_DATA EXTRACTS_:
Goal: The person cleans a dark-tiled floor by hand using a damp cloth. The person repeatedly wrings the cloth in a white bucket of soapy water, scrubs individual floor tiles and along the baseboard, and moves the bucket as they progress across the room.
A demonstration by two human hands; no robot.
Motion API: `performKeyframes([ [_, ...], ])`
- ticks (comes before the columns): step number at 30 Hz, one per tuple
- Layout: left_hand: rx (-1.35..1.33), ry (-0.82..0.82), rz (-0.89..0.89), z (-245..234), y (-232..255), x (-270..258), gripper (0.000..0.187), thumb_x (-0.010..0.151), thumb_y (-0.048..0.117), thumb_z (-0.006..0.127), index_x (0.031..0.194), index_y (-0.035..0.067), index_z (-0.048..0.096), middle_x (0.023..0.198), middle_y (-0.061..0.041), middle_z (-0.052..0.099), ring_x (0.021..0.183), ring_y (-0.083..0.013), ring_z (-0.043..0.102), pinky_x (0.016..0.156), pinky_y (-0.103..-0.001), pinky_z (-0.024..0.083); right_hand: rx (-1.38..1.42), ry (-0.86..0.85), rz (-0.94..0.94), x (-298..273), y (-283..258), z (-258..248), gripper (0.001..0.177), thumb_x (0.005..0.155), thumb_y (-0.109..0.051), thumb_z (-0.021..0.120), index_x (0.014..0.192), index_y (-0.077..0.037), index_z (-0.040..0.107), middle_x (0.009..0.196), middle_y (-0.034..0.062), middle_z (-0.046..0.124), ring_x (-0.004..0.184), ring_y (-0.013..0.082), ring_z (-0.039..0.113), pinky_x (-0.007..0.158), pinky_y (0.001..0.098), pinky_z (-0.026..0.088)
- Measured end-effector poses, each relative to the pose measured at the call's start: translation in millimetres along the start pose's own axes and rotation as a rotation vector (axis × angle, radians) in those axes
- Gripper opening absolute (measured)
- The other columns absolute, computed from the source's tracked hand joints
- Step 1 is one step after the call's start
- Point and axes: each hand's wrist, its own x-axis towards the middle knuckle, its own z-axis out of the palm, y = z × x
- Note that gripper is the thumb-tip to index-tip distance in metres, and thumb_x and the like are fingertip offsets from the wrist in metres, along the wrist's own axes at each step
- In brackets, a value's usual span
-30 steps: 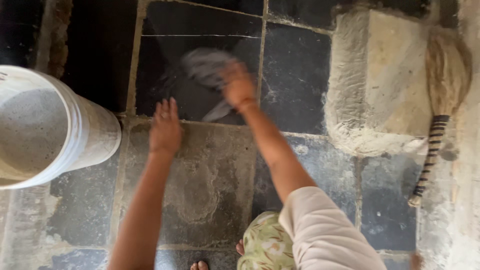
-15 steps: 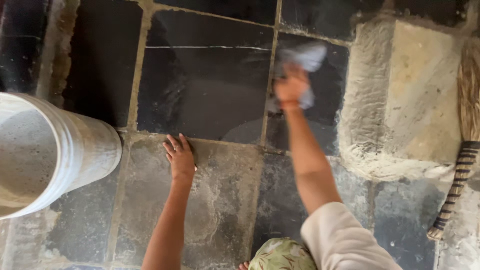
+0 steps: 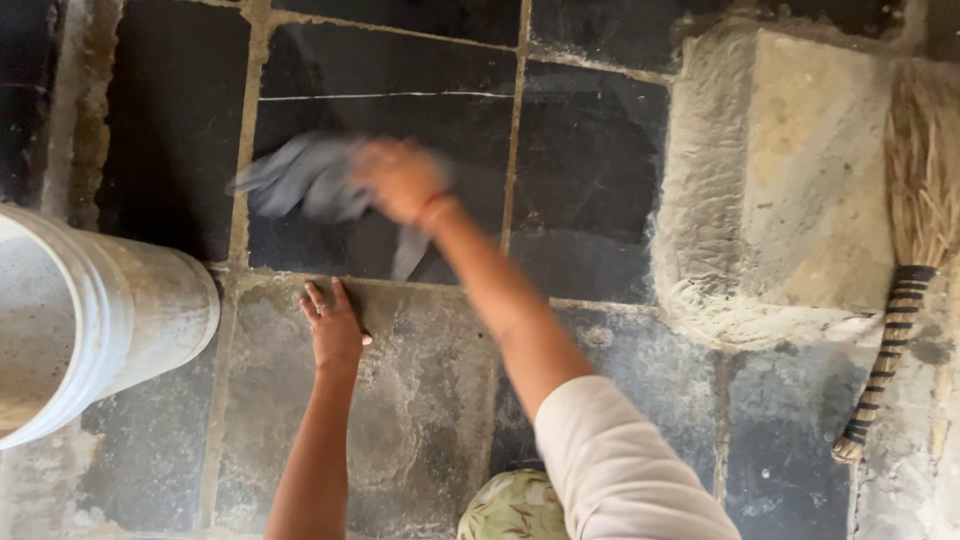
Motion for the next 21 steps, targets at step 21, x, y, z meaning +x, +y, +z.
performKeyframes([
  [21, -0.195, 0.066, -0.075, 13, -3, 0, 0.125, 0.068, 0.045, 0.092, 0.162, 0.008, 0.016, 0.163, -0.030, 0.017, 0.151, -0.0452, 0.022, 0.126, -0.048, 0.029, -0.148, 0.514, 0.662, -182, -76, 49, 0.059, 0.088, -0.026, 0.058, 0.147, -0.018, 0.054, 0.151, 0.0144, 0.051, 0.145, 0.0404, 0.038, 0.111, 0.0666, 0.028],
])
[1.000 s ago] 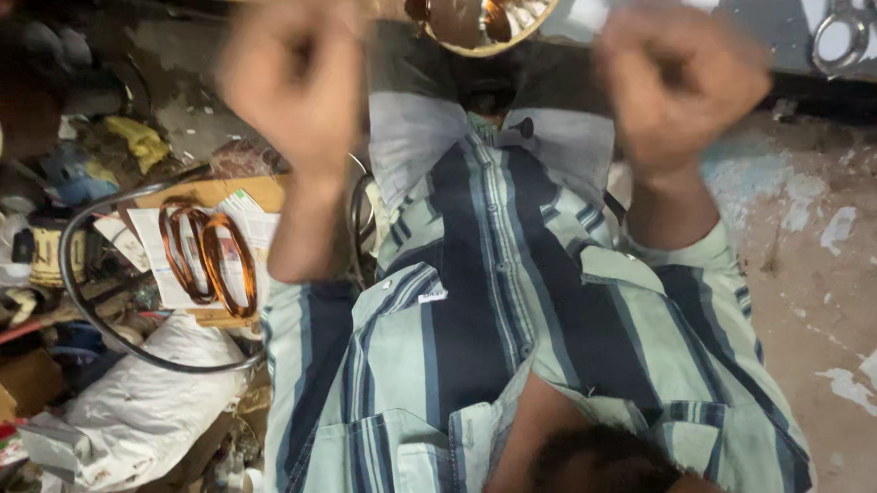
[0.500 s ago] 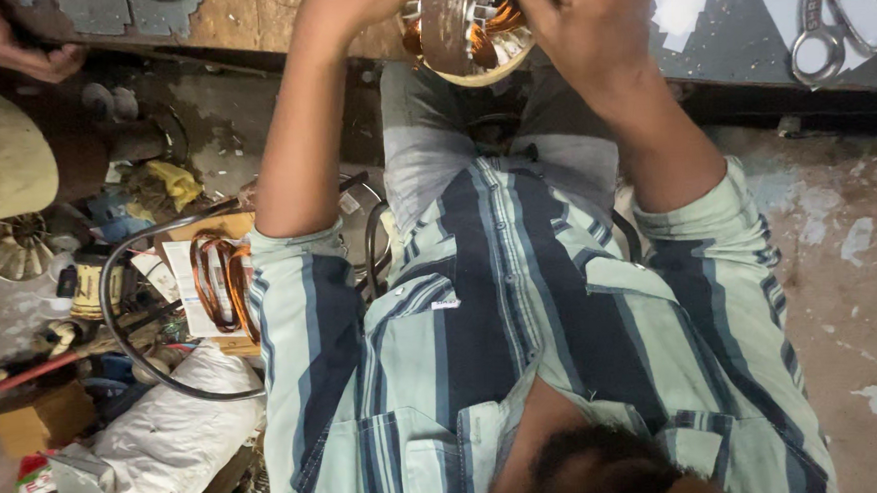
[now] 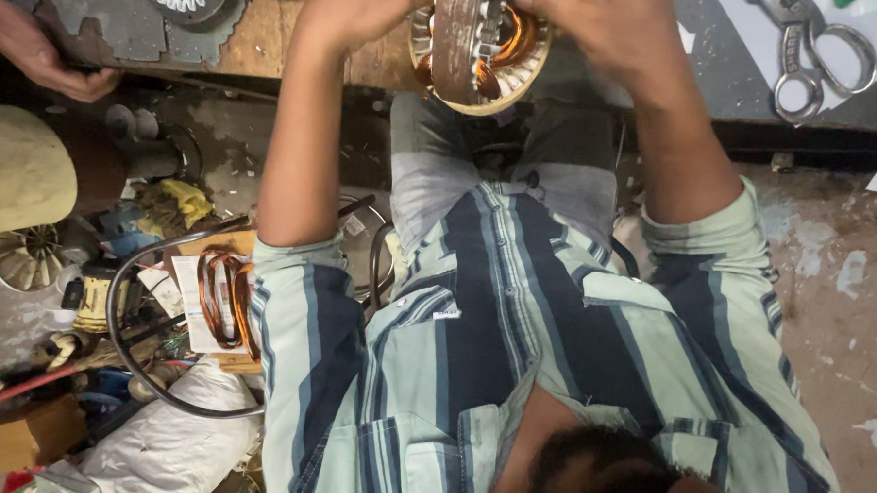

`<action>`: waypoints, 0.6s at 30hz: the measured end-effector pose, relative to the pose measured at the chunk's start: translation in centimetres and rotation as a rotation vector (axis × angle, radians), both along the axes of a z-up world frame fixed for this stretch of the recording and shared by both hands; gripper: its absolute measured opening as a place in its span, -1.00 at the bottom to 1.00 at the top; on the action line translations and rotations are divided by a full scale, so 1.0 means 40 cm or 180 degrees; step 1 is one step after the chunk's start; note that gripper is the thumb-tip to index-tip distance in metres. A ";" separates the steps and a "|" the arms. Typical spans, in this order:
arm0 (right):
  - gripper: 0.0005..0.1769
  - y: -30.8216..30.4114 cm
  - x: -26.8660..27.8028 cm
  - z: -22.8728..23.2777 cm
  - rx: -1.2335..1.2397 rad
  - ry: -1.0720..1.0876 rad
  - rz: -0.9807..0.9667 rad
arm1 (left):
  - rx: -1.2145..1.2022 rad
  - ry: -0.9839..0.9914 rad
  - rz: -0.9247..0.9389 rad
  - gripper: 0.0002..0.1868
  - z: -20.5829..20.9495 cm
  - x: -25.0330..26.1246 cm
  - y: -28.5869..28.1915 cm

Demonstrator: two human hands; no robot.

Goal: The person winds copper wire around a motor stator core, threading the wire through slots and securing it with white insulating tape. The person repeatedly rotates the stator and adjusts the wire placement by hand.

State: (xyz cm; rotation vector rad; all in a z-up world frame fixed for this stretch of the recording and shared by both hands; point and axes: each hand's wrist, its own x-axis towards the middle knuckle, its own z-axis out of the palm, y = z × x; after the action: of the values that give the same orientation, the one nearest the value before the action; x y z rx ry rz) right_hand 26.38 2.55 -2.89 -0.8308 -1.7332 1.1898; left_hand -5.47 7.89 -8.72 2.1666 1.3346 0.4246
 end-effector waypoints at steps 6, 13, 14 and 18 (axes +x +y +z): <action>-0.86 0.038 0.006 -0.043 0.0970 -0.0672 0.0119 | -0.0175 -0.0084 0.0018 -0.59 0.035 0.017 0.002; -0.84 0.012 -0.016 -0.020 -0.0523 -0.0047 0.0203 | -0.0200 0.0114 0.0085 -0.60 0.026 0.009 -0.009; -0.83 0.011 -0.020 -0.014 -0.0698 0.0282 0.0230 | -0.0172 0.0179 0.0119 -0.61 0.026 0.009 -0.007; -0.76 0.001 -0.039 -0.007 -0.1131 0.0916 0.0337 | -0.0338 -0.0354 0.0234 -0.64 0.021 0.022 -0.019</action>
State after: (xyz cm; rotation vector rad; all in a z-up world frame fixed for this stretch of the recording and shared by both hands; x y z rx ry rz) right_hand 24.83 2.60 -3.17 -0.7341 -1.3656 1.6338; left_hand -4.57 7.12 -7.88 1.9832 1.3475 0.4843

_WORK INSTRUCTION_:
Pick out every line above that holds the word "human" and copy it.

_COMPLETED TASK_:
A demonstration by two human hands; no robot.
Demonstrator: two human hands; no robot.

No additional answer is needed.